**EXERCISE DESCRIPTION:**
Write the entries out exactly, with the final line being the one containing "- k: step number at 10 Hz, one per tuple".

Items listed in a dataset:
■ ■ ■

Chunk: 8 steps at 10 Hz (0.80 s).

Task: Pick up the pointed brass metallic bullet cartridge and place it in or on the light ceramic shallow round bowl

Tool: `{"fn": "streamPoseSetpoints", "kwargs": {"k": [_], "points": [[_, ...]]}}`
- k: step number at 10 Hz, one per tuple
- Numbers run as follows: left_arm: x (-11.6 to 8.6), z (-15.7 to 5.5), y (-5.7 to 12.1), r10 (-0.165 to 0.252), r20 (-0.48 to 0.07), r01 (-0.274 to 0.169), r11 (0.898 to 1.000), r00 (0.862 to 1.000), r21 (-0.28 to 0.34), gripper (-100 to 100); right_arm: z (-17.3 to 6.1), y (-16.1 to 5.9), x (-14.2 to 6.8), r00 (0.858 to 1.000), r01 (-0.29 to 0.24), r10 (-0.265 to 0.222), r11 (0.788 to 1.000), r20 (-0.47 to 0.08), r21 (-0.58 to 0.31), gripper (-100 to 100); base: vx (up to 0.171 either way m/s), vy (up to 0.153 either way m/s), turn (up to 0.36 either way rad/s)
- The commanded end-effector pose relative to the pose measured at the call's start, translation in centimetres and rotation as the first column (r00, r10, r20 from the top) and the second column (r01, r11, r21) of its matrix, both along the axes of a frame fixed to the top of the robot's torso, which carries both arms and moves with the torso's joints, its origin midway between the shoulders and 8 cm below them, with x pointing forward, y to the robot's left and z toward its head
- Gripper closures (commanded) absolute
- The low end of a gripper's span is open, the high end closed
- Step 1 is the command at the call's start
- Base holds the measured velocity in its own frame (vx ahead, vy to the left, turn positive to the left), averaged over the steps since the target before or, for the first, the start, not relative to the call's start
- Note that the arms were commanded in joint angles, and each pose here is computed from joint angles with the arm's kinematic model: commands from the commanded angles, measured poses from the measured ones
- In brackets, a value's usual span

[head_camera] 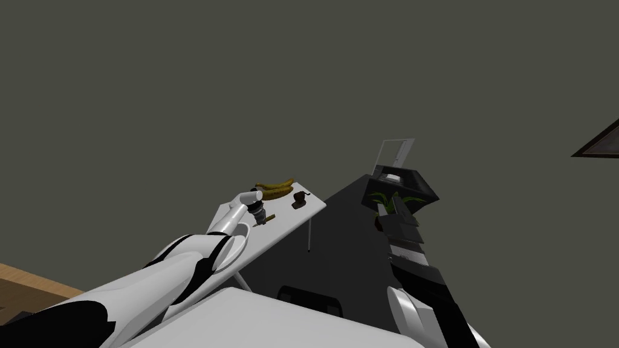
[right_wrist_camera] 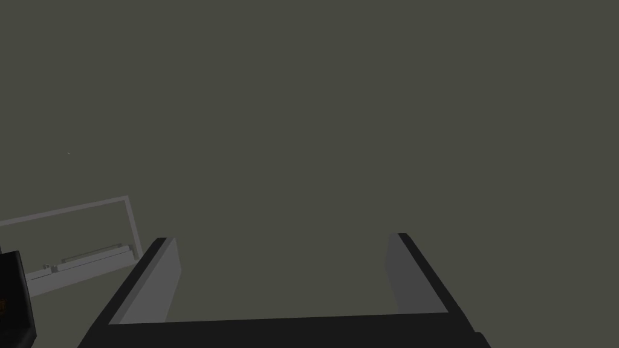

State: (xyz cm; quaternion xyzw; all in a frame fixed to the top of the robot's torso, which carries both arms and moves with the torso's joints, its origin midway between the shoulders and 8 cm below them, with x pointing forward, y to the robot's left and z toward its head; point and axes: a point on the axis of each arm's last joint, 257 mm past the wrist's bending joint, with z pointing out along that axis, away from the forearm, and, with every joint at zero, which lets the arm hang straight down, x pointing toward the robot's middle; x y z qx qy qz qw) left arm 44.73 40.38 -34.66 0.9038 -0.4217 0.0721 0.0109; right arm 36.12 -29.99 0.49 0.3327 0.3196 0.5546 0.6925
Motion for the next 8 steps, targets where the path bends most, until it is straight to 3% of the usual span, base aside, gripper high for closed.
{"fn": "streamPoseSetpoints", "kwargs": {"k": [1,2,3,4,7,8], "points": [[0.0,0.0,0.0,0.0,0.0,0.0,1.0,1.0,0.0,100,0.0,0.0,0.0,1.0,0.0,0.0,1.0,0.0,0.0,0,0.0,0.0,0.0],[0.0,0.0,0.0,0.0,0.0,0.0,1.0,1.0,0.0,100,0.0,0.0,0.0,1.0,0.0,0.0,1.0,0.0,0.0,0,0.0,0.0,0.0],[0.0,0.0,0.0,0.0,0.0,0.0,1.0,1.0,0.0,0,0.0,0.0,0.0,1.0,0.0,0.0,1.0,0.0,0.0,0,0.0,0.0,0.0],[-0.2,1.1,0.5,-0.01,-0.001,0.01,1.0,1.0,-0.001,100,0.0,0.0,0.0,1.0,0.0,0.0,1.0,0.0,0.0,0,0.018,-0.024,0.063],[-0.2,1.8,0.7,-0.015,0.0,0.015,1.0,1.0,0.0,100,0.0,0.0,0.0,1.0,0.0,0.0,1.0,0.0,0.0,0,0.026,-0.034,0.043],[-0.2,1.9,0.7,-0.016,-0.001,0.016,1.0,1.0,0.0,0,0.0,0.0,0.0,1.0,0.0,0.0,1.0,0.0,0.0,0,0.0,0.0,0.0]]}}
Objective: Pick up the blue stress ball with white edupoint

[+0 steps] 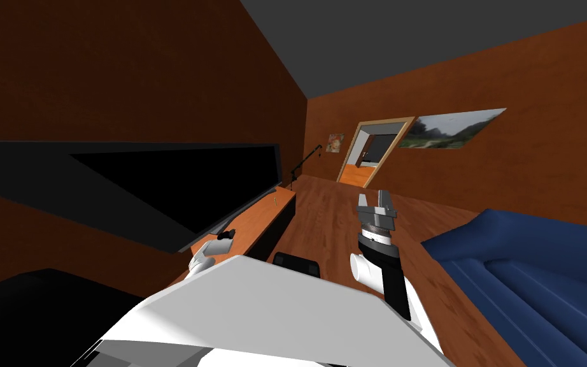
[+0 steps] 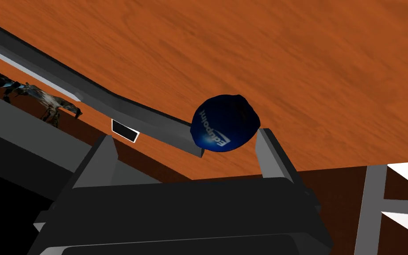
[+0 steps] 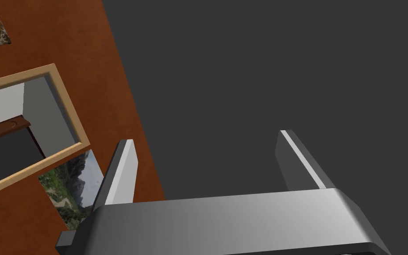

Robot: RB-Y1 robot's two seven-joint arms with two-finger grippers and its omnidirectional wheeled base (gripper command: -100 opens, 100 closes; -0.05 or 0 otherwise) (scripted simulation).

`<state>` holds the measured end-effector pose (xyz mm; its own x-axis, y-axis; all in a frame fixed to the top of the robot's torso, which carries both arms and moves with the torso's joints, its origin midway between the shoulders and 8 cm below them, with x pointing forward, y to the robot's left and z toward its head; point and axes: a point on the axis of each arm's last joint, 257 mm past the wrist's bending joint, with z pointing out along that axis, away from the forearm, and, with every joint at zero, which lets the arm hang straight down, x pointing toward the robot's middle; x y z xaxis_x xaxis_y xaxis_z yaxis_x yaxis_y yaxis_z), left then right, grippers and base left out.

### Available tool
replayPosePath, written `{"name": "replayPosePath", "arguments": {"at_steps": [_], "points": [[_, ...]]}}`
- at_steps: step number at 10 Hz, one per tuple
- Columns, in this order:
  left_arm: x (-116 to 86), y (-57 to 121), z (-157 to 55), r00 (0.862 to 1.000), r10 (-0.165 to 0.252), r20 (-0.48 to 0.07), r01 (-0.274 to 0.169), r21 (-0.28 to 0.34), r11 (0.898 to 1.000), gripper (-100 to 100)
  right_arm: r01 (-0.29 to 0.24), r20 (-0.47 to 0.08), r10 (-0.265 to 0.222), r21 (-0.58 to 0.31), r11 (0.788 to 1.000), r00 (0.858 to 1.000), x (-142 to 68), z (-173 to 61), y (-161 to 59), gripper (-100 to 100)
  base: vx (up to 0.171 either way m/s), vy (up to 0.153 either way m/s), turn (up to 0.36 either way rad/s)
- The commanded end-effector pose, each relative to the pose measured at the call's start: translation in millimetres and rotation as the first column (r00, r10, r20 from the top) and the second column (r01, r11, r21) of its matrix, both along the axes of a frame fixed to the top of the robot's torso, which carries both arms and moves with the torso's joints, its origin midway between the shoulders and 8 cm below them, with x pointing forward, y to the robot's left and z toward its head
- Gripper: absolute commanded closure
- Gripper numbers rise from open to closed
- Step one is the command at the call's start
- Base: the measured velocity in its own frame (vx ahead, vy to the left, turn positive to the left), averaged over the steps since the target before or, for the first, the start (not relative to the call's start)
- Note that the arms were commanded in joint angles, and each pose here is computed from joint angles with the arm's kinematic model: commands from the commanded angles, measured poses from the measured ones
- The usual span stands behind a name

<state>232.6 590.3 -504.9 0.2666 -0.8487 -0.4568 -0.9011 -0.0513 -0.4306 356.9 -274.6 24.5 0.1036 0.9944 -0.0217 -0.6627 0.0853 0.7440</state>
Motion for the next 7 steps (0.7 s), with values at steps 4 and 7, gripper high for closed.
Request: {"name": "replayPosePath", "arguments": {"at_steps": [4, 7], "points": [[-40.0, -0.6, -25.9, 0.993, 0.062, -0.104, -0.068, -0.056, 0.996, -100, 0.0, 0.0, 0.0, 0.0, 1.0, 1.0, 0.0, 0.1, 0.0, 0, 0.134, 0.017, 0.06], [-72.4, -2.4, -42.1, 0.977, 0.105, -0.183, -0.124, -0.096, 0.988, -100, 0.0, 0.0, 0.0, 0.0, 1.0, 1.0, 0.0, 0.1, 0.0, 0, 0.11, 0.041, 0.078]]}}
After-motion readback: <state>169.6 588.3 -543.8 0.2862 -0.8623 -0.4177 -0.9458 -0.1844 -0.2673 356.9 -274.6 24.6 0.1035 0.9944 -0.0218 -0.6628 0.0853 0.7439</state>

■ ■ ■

**TASK RESULT:**
Chunk: 8 steps at 10 Hz (0.80 s).

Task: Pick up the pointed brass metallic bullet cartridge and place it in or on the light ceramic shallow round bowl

Tool: `{"fn": "streamPoseSetpoints", "kwargs": {"k": [_], "points": [[_, ...]]}}`
- k: step number at 10 Hz, one per tuple

This response is now finished.